Vonnis in kort geding van 3 oktober 2018

in de zaak van

[eiser] ,

wonende te [woonplaats] ,

eiser,

advocaat mr. M.C. de Jong te Amsterdam,

tegen

de naamloze vennootschap

DE VOLKSBANK N.V.,

gevestigd te Utrecht,

gedaagde,

advocaat mr. M.E.G. Murris te Utrecht.

Partijen zullen hierna [eiser] en de Volksbank genoemd worden.

1 De procedure
1.1.

Het verloop van de procedure blijkt uit:

  • -

    de dagvaarding van 7 september 2018 met producties 1 tot en met 12,

  • -

    de producties 1 tot en met 10 van de Volksbank,

  • -

    de mondelinge behandeling van 17 september 2018,

  • -

    de pleitnota van [eiser] ,

  • -

    de pleitnota van de Volksbank.

1.2.

Ten slotte is vonnis bepaald.

2 De feiten
2.1.

Op 13 november 2017 heeft [eiser] via zijn toenmalige tussenpersoon, financieel adviseur de heer [A] (hierna: [A] ), een aanvraag ingediend bij de Volksbank voor een hypothecaire geldlening van € 125.000,00 voor herfinanciering van zijn woning.

2.2.

Op 20 november 2017 heeft [eiser] ten behoeve van het verkrijgen van een offerte van de Volksbank het document “Hypotheek uitgangspunten” ondertekend en stukken verstrekt, waaronder een salarisspecificatie van september 2017, waarin staat vermeld dat [eiser] op 1 september 2017 in dienst is getreden bij [bedrijfsnaam 1] (hierna: [bedrijfsnaam 1] ), een werkgeversverklaring, ondertekend door de heer [B] (hierna: [B] ) van [bedrijfsnaam 1] op 27 september 2017, waarin staat vermeld dat [eiser] een arbeidsovereenkomst voor onbepaalde tijd heeft met een vast salaris, en een aangifte IB 2015, waaruit blijkt dat [eiser] in dat jaar werkzaam was als zelfstandige.

2.3.

De Volksbank heeft meer stukken opgevraagd en ontvangen van [A] . Bij die stukken zat abusievelijk een e-mailwisseling van 24 november 2017 waarbij [eiser] aan [A] een e-mail doorstuurt van zijn boekhouder, de heer [C] (hierna: [C] ), van 24 november 2017 met de tekst:

“Hoi [voornaam van eiser] , weet je zeker dat je geen november salaris meer wil? Als ze die loonstrook/betaling vragen en je hebt m niet kan je alsnog de lul zijn!”

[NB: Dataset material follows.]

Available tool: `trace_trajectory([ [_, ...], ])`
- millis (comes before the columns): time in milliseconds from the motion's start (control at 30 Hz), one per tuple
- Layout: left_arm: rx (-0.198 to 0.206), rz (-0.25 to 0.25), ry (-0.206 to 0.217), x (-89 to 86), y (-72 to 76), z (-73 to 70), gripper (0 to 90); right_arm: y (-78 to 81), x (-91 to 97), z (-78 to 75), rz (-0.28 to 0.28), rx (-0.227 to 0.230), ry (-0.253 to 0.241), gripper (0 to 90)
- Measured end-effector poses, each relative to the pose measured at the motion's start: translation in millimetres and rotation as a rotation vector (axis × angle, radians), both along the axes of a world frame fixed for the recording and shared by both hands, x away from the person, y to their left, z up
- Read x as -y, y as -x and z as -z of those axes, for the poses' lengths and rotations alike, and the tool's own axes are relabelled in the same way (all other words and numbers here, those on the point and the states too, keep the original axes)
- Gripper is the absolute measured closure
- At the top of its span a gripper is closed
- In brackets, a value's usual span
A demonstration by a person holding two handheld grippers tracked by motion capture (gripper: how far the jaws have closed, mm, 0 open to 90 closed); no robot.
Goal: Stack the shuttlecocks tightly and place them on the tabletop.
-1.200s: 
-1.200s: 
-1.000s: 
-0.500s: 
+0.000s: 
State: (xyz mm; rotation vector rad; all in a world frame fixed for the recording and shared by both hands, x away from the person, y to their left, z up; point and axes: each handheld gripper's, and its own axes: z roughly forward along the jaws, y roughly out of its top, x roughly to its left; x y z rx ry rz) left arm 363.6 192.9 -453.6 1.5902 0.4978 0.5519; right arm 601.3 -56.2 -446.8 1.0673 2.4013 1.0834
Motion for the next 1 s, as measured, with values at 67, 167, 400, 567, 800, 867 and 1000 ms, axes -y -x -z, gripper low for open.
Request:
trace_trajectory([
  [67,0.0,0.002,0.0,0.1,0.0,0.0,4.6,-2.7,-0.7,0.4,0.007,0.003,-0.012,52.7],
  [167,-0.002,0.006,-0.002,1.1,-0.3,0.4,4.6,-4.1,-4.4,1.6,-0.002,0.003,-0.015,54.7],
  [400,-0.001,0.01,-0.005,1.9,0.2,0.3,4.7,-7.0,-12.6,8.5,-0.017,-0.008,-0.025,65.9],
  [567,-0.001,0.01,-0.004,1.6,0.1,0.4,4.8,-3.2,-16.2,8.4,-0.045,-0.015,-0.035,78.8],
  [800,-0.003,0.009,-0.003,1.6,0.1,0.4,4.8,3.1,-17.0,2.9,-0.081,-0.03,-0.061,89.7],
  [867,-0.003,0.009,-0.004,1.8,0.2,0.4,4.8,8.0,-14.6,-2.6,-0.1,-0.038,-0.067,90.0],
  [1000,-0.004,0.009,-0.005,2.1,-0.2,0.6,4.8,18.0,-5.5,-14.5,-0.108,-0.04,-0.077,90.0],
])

[eiser] vraagt vervolgens aan [A] :

“Voor de zekerheid vraag ik het nog maar een keer, want lees onderstaande.

Jou advies?”

[A] antwoordt daarop:

“We zitten in de afrondende fase momenteel, wat ze nog wel willen ontvangen is naar aanleiding van de aangifte het contract van de lening van [D (voornaam)] met een bankafschrift waarop de betaling aan haar op staat vermeld en daarna is het dossier compleet en wordt het geheel afgerond, dus een salaris van november is daarna dus niet meer nodig.”

2.4.

De Volksbank is vervolgens gaan onderzoeken of de arbeidsovereenkomst tussen [eiser] en [bedrijfsnaam 1] mogelijk geëindigd is of nooit heeft bestaan. Zij heeft onder meer navraag gedaan bij [A] , [B] , [eiser] en [C] .

2.5.

Op 28 november 2017 heeft [A] telefonisch verklaard dat [eiser] niet meer in dienst is bij [bedrijfsnaam 1] , naar hij dacht per 1 december 2017. Bij e-mail van dezelfde datum heeft hij onder meer verklaard:

“(…)

Na het ondertekenen van het renteaanbod is deze terug gestuurd met alle bescheiden van dien. Nu blijkt dat het dienstverband welke hij heeft overlegd niet meer of niet van toepassing is en dat hij gewoon als zelfstandige werkzaam is. De inkomsten hiervan zijn mij niet bekend en zijn ook niet aan mij verstrekt, maar zoals eerder vermeld zijn alleen de inkomsten verstrekt via de werkgeversverklaring waarvan ik in eerste instantie uitgegaan ben van de werkelijkheid.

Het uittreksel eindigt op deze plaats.